Here’s the solution: the cars will become cheaper and less complex but still just as fast, and their powertrains will have a mandatory hybrid element.

The basis of the current World Rally Car rules were introduced for the start of the 1997 season, allowing manufacturers that didn’t make a turbocharged four-wheel-drive car to compete with the big boys.

1 Sport quattro static front

The 2022 regulations take that concept a step forward. Not only will manufacturers be able to take a standard bodyshell and turn it into a top-class monster (to be known as Rally 1), there will also be the option of fitting a bespoke body onto a spaceframe chassis if manufacturers want to use a car that doesn’t fit into the required dimensions. Just think short-wheelbase Audi Quattro and you will realise just how exciting the potential is.

It’s possible, for example, that some firms might want to shrink the design of their sporting SUVs and turn them into rally cars. Lamborghini Urus WRC? Why not? The possibilities are limitless.

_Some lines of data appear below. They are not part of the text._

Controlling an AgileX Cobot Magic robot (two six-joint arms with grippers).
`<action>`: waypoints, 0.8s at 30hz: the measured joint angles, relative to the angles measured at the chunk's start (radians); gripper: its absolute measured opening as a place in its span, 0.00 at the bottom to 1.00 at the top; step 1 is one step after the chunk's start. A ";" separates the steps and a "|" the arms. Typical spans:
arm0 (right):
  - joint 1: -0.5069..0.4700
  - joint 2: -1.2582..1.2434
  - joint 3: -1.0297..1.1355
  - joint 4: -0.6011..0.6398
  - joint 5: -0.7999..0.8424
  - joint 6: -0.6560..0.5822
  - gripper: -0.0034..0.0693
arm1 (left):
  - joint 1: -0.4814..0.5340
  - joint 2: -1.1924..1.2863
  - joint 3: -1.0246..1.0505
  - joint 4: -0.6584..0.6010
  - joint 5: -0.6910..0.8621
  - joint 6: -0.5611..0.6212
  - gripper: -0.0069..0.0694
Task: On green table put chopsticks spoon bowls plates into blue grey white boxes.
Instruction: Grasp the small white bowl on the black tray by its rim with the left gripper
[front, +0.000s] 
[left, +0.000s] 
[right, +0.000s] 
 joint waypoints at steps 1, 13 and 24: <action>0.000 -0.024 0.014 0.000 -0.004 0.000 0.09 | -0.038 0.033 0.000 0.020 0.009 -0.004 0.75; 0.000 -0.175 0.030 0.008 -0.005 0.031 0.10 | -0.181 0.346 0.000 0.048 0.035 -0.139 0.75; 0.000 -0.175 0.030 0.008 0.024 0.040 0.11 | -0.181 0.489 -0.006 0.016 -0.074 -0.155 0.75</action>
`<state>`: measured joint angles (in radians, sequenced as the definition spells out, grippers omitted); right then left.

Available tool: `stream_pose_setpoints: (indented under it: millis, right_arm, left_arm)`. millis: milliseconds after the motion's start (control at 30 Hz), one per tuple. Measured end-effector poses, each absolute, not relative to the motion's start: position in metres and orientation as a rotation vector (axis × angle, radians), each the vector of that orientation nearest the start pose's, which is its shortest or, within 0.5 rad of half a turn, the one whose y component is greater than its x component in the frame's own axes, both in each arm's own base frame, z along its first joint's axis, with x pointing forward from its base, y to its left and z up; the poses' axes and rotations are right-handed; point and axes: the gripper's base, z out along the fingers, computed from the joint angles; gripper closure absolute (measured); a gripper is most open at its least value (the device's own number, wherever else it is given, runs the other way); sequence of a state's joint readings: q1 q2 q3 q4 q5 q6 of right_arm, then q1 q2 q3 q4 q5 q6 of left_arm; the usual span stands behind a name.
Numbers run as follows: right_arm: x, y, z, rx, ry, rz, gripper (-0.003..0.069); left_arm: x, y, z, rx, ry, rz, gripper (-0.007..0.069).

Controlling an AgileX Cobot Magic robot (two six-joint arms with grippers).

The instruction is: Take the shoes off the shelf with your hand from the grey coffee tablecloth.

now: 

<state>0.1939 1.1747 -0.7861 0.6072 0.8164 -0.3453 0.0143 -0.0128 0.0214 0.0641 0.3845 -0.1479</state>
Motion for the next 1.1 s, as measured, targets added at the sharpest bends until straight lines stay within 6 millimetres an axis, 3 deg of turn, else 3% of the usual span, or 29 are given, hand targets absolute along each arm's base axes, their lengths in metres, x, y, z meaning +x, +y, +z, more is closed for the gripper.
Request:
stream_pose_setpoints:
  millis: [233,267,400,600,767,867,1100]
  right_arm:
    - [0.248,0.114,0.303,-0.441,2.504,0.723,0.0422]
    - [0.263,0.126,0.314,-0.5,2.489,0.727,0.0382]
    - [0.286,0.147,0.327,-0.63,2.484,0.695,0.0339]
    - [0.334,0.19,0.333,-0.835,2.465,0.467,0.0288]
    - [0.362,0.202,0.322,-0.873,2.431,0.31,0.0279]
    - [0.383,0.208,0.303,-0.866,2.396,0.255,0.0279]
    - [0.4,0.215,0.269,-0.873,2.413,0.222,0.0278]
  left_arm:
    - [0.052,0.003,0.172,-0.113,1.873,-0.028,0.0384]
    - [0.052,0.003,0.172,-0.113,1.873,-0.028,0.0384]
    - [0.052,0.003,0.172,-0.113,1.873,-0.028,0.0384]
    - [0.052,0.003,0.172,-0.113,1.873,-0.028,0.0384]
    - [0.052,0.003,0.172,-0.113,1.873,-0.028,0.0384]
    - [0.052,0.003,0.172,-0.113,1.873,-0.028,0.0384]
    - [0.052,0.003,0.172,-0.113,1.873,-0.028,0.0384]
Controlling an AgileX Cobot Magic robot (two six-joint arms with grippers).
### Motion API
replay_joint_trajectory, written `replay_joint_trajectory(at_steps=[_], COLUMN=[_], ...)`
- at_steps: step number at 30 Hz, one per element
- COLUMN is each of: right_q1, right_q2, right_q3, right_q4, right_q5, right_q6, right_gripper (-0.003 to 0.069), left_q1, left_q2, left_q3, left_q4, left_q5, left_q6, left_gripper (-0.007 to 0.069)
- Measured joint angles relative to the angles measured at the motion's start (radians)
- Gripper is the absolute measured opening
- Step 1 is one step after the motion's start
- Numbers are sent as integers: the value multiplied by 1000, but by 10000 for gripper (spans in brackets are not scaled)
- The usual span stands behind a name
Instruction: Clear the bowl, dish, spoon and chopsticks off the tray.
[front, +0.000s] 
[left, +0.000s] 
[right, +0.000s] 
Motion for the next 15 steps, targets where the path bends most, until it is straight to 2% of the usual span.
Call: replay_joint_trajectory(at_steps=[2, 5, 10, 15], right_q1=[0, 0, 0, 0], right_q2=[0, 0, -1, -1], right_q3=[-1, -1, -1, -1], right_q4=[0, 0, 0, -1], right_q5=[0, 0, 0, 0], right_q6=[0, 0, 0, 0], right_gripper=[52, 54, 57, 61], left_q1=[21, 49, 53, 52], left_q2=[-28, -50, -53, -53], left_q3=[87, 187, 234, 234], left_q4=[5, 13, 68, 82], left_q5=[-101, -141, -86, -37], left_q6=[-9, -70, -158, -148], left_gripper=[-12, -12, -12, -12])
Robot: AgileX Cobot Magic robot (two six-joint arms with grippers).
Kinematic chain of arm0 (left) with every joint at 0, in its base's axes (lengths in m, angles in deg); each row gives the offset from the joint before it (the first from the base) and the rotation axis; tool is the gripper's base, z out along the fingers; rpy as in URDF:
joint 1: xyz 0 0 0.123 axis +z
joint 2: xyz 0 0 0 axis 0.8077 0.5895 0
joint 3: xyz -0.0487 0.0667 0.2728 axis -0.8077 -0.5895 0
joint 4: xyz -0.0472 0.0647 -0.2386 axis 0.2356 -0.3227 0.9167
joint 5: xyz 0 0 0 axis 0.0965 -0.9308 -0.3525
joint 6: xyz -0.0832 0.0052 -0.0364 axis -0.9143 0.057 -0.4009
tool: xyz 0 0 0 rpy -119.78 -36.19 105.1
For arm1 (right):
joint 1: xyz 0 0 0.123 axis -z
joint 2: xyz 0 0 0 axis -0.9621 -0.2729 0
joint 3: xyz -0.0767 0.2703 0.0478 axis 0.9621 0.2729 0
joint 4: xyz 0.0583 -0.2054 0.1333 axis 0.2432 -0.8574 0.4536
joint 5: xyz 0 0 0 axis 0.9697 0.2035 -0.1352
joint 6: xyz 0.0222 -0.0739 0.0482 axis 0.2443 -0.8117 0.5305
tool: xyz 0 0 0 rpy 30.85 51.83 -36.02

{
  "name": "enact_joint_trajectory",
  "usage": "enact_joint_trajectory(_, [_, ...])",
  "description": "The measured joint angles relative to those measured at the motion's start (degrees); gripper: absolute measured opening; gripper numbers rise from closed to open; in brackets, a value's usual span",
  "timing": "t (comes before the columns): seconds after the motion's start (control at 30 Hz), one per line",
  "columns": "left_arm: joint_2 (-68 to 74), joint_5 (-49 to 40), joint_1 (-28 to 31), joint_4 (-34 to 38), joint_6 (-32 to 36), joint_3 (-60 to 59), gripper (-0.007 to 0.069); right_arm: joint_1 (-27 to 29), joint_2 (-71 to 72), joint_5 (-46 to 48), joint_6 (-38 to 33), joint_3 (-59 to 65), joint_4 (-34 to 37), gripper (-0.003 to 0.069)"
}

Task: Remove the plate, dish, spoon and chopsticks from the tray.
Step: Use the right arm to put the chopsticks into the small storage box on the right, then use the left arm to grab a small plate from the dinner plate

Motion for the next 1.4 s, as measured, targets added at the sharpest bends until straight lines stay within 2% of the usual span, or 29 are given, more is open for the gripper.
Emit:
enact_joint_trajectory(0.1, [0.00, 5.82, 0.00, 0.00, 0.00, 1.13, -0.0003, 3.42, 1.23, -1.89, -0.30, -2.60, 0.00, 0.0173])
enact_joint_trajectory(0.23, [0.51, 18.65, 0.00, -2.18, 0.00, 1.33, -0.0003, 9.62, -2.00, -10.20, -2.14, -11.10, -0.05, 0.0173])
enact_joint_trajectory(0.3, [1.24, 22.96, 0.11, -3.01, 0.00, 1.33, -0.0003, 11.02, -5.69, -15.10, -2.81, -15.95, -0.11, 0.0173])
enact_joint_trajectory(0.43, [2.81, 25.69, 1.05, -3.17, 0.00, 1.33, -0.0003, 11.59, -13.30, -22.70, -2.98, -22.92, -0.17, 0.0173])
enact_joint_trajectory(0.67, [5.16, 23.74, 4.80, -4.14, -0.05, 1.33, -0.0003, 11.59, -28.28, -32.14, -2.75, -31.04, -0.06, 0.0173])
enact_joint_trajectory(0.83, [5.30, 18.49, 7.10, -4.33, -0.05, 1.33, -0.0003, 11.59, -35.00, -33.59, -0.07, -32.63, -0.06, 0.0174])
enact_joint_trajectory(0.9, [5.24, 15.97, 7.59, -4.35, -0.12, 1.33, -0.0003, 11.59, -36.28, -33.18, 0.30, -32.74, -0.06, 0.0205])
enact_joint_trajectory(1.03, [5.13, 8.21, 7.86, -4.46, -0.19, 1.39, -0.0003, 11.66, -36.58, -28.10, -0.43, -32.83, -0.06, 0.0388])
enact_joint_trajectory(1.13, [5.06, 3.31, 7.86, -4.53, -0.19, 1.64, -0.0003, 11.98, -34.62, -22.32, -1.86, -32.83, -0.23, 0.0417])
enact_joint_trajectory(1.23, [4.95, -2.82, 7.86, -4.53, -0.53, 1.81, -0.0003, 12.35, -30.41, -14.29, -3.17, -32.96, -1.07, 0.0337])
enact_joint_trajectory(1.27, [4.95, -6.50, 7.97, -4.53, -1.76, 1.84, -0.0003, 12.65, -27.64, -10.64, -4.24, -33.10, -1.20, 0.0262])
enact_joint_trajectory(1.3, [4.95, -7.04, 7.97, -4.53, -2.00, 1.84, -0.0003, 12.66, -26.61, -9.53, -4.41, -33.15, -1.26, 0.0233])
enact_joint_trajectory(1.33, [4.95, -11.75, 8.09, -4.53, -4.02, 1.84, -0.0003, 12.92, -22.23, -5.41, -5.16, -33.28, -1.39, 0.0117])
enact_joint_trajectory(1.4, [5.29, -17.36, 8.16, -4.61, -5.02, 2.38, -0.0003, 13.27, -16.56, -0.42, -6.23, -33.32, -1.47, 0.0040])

Even more necessary is the adoption of hybrids from 2022 onwards. Why? The FIA received the message very clearly from all the current manufacturers that some form of electrification is a sine qua non of their continued participation. At first, this will be a standard hybrid element for all – a bit like the initial era of Formula E – before the hybrids become more complex and bespoke for the next cycle of WRC regulations, which is set to begin in 2025.